My every instinct screamed to descend, to end the threat in a storm of shadow. But I couldn't. Revealing myself, a figure with EX-tier abilities in a beginner dungeon, would raise questions I could never answer. It would shatter Kaelen's newfound confidence, make him question everything.

I had to be smarter. I had to be the unseen variable.

The Treant lashed out with a wave of thorny roots from the ground. The ranger cried out as one wrapped around her ankle, pulling her off her feet and dragging her towards the monster's gnashing, wooden maw.

Kaelen moved without hesitation. "Let her go!" He surged forward, Flame Whip igniting and slicing through the root. But the act put him directly in the Treant's path. A massive, club-like limb swung down, too fast for him to dodge completely.

He crossed his arms, reinforcing Stone Skin. The impact was brutal. I heard the crack, not of his skill, but of bone. Kaelen cried out, flung through the air like a ragdoll to slam against a giant tree trunk. He slumped to the ground, his right arm bent at a sickening angle, his Stone Skin shattered.

This was it. The point of no return.

As the Corrupted Treant loomed over my brother, ready to crush him, I acted. Not with my daggers, but with precision.

From my perch, I focused on Umbral Blade Dance. I didn't summon the full blades. Instead, I manifested two razor-sharp shards of shadow, no larger than needles. With a thought, I sent them flying not at the Treant's body, but at the two weakest points I could perceive in its structure—the complex, magically-sensitive joints on the leg opposite Kaelen.

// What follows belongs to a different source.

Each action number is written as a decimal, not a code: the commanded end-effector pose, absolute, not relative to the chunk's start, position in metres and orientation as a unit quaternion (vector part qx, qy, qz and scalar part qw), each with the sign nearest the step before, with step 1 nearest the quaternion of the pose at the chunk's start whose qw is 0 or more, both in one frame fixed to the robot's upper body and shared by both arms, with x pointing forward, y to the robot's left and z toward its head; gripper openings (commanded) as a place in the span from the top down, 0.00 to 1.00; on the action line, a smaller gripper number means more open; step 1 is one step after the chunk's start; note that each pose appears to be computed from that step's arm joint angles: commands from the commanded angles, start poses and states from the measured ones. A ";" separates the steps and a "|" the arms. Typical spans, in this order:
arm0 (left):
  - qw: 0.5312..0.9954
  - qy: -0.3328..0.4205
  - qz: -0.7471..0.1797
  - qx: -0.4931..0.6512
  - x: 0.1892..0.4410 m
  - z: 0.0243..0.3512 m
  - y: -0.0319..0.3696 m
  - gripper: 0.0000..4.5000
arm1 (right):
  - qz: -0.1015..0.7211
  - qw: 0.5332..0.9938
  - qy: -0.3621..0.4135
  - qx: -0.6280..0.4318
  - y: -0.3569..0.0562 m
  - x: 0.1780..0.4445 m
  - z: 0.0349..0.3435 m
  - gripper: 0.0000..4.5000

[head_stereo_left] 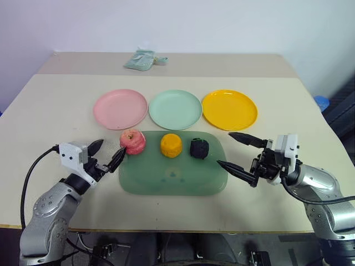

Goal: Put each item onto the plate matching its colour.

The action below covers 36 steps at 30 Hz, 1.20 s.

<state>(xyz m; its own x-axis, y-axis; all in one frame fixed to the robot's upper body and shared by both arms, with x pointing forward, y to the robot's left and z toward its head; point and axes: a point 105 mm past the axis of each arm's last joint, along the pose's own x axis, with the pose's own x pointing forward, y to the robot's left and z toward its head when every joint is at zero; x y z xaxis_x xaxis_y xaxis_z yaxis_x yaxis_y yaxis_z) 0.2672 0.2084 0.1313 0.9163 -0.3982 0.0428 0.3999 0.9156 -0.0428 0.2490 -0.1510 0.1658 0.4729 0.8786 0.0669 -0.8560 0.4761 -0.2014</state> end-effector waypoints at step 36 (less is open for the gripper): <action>0.992 0.024 -0.121 0.029 0.303 0.124 0.187 0.29 | 0.489 0.858 -0.119 -0.106 -0.149 0.251 0.180 0.00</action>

The shards struck home silently.

The Treant, mid-crush, let out a grating roar of confusion as its leg buckled unnaturally, its weight shifting. The crushing blow meant for Kaelen went wide, smashing into the ground inches from his head, spraying him with dirt and debris.

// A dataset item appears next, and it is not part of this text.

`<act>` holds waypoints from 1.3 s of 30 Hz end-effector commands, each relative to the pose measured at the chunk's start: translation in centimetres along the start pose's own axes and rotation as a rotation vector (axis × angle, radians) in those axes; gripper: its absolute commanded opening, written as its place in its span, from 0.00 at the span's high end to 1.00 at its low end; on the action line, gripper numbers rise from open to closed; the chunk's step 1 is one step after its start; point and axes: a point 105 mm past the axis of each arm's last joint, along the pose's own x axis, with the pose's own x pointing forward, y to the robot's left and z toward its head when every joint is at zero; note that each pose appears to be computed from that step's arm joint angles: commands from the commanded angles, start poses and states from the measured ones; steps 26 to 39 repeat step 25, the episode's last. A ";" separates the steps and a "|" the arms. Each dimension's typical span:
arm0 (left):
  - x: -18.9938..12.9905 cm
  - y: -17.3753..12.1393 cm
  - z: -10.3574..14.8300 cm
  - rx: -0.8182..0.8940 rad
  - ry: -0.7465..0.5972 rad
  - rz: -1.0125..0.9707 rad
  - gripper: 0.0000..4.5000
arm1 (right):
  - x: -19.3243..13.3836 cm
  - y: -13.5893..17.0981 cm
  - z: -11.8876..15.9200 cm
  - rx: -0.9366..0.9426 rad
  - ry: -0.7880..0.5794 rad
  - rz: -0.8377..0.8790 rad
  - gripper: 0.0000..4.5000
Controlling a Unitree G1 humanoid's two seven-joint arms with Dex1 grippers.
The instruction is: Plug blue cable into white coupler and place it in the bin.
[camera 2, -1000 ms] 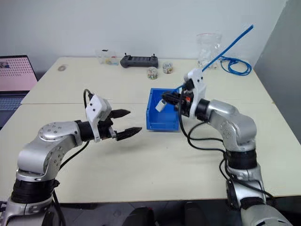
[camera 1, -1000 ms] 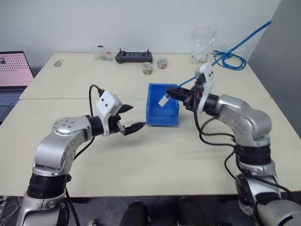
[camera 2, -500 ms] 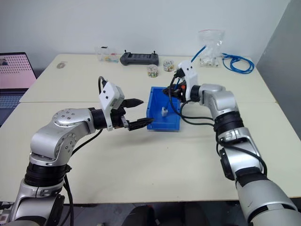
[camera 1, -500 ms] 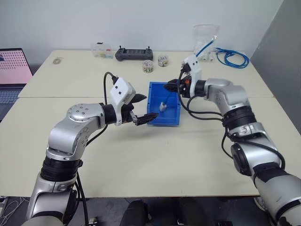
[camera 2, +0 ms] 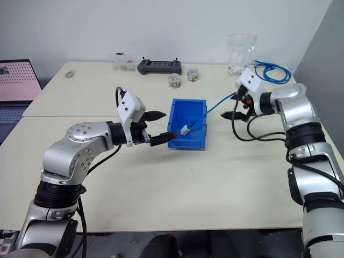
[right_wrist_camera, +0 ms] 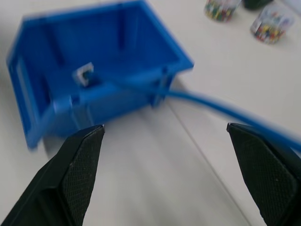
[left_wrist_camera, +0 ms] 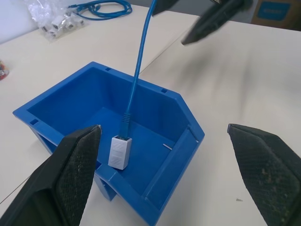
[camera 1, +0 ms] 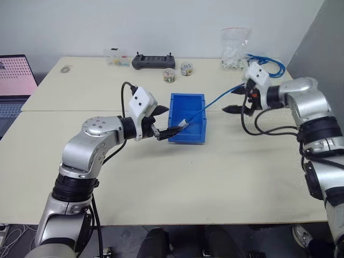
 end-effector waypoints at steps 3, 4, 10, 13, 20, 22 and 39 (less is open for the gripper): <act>-0.8 0.6 1.2 0.040 -0.040 0.036 0.00 | -3.5 0.8 -1.9 -0.183 0.088 0.014 0.01; -1.2 1.0 1.1 0.036 -0.042 0.057 0.00 | -4.1 0.7 -2.1 -0.163 0.066 -0.016 0.01; -4.8 2.8 0.2 0.054 -0.031 0.239 0.00 | -6.0 4.1 -1.5 0.135 -0.162 -0.031 0.01; -6.5 2.8 -0.7 -0.007 -0.023 0.295 0.00 | -6.2 6.8 -0.7 0.236 -0.271 -0.014 0.01; -9.5 1.8 -3.7 -0.129 0.002 0.386 0.00 | -4.2 12.1 0.6 0.337 -0.434 -0.070 0.01; -9.5 1.5 -3.8 -0.140 -0.008 0.387 0.00 | -3.7 12.4 0.9 0.335 -0.441 -0.080 0.01; -9.7 1.5 -4.1 -0.148 -0.012 0.388 0.00 | -3.3 11.9 0.8 0.323 -0.438 -0.106 0.01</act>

The shield-bearer, seeing the opening, roared and charged, slamming his shield into the Treant's unbalanced side. The ranger, now free, fired a desperate arrow into the hollow of its trunk where Kaelen had pointed.

The fight turned. The distraction, the minute weakness I created, was all they needed. With a final, concerted effort, they shattered the Treant's core. It exploded into a shower of splinters and glowing sap.

Silence returned to the Thicket, broken only by the party's ragged breaths and Kaelen's pained groans.

I watched, my heart thundering, as the ranger rushed to his side, pulling out a basic health potion. It wouldn't heal the break, but it would stabilize the pain.

"We... we did it," the shield-bearer panted, looking at the dissolving corpse of the Treant in disbelief. "That was a mutation! We survived a dungeon mutation!"

Kaelen tried to sit up, wincing. "My arm... it's broken. But... did you see that? Its leg just gave out."

"Lucky break," the ranger said, her voice shaking as she administered the potion. "A gods-damned lucky break."

From the shadows, I allowed myself a breath. It was done. He was alive. He was hurt, but he was alive, and his spirit wasn't broken. If anything, the desperate battle had forged it harder.

I used Dungeon Walker to return home an instant before they activated their emergency recall beacon. I was back in my bed, the scent of damp earth and battle replaced by the sterile air of my room, my mask and daggers gone as if they never were.

When Kaelen returned hours later, his arm in a sling, his face was pale but his eyes burned with a new fire. He regaled our father and me with an exaggerated tale of the mutated Treant, of his brave last stand, and the miraculous failure of the monster's final attack.

"I told you I'd be back," he said, meeting my gaze across the room.

I smiled, a genuine, relieved smile. "You did."

He saw the pride in my eyes and mistook its source. He thought I was proud of his strength, his heroism.

And I was. But more than that, I was proud of my own precision. I had been the unseen shield. I had nudged fate, just enough. I had learned the first real lesson of my power: that the most impactful blow is often the one no one sees coming.

As he talked, I pulled up my status screen. A single, new line of text glowed softly, a secret testament to the day's true battle.